Ah, I see. Makes sense.

> - there's no comments in vbench-dev.py -- can you explain what's
> going on in there? Can you explain how we would use these scripts?
>
> This is a mtt simulator, it implements google appengine API to
> receive HTTP requests and call appropriate callbacks. (there is a
> map of specific urls to callbacks).
>
> The main callback (which intercepts http GET requests to specific
> URL) runs the test code which creates objects defined in models.py,
> groups many test results into MTTSession and they run some queries
> to access previously created objects.
>
> The real mtt client will use URL pointing to MTT python code running
> at google`s cluster, and use near same code to create/query/
> manipulate objects defined in models.py.

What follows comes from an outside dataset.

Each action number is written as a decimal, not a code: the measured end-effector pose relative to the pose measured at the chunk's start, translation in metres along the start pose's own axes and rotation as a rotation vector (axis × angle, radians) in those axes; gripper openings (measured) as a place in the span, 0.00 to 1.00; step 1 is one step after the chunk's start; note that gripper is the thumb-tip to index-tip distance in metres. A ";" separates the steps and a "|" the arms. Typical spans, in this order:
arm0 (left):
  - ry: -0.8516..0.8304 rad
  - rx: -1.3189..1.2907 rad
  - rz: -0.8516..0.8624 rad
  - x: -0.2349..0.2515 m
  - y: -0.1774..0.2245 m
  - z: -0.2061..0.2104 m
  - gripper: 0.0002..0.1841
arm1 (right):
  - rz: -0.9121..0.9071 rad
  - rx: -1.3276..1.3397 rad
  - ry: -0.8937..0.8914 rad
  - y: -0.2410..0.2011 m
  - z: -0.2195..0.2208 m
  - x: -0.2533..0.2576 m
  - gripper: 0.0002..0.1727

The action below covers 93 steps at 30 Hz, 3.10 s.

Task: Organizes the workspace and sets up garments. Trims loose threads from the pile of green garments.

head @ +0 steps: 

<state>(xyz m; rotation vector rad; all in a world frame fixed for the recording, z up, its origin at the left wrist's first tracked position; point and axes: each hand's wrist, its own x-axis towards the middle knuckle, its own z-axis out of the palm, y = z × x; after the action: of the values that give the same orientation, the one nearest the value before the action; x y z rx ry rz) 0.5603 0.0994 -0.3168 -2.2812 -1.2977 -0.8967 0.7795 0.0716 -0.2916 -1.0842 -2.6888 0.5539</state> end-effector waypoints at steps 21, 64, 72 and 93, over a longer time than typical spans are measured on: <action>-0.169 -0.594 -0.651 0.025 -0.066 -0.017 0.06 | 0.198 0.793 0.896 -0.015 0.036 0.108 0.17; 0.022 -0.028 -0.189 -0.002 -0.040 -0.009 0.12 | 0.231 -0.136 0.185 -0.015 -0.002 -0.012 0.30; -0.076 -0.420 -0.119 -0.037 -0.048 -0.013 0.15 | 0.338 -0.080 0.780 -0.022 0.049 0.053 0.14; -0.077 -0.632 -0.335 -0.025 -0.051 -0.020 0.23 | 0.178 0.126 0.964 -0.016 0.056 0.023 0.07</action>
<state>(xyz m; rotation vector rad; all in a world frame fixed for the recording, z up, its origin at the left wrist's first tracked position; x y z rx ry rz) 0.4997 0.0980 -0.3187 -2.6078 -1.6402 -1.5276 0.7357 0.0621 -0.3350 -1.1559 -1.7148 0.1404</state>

Ok. But this code should really be intercepting PUT (or POST)
requests, not GET, right?

I ask because the MTT client currently POST's the data to send it via
HTTP to the remote server.

> - it *looks* like these scripts are for storing data out in the
> GDS. Have you looked at the querying side? Do we know that storing
> data in the form you listed in models.py are easily retrievable in
> the ways that we want? E.g., can you mock up queries that resemble
> the queries we currently have in our web-based query system today,
> just to show that storing the data in this way will actually allow
> us to do the kinds of queries that we want to do?
>
> I think vbench-dev.py shows some querying capabilities for stored
> objects, there are many ways to query objects by object CLASS and
> Attributes.
> see many examples here:
>
> see http://code.google.com/appengine/docs/python/gettingstarted/usingdatastore.html
> for more querying examples we can use.

Ok.

My only point is that we might want to think a little about the
queries we want to do when designing the interfaces to stuff all the
data into the GDS -- it may be helpful to have *some* structure to the
data that goes into GDS if it helps the queries that we ultimately
want to do.

Do you want to try making queries for the data that you're shoving
into GDS that simulate some of the same queries that we can perform
today? This will just help validate a) that we can move current
functionality up to GDS, and b) we can easily make up some new queries
that we *can't* easily do on postgres today -- it might be fun/useful
to see if GDS can handle such queries.

Maybe the first goal should be -- once you guys get a good
understanding of using GDS -- will be to have an MTT Reporter that we
can all start using to start stuffing data into GDS. Once we have a
bit of data out there, you can start trying to query the data and see
what kinds of capabilities the query side has. Since we have basically
limitless ability to generate data to submit into GDS :-), if we screw
up the first few model definitions and end up wiping the data and
starting over during this development process, it's no big deal --
just wait one day and the GDS will be populated again with new data
from our MTT runs. :-)

What do you think?

> In short: I think I'm missing much of the back-story / rationale of
> how the scripts in your tarball work / are to be used.
>
> BTW -- if it's useful to have a teleconference about this kind of
> stuff, I can host a WebEx meeting. WebEx has local dialins around
> the world, including Israel...
>
>
> sure, what about next week?

I have a Doodle account -- let's try that to do the scheduling:

     http://doodle.com/gzpgaun2ef4szt29

Ethan, Josh, and I are all in US Eastern timezone (I don't know if
Josh will participate), so that might make scheduling *slightly*
easier. I started timeslots at 8am US Eastern and stopped as 2pm US
Eastern -- that's already pretty late in Israel. I also didn't list
Friday, since that's the weekend in Israel.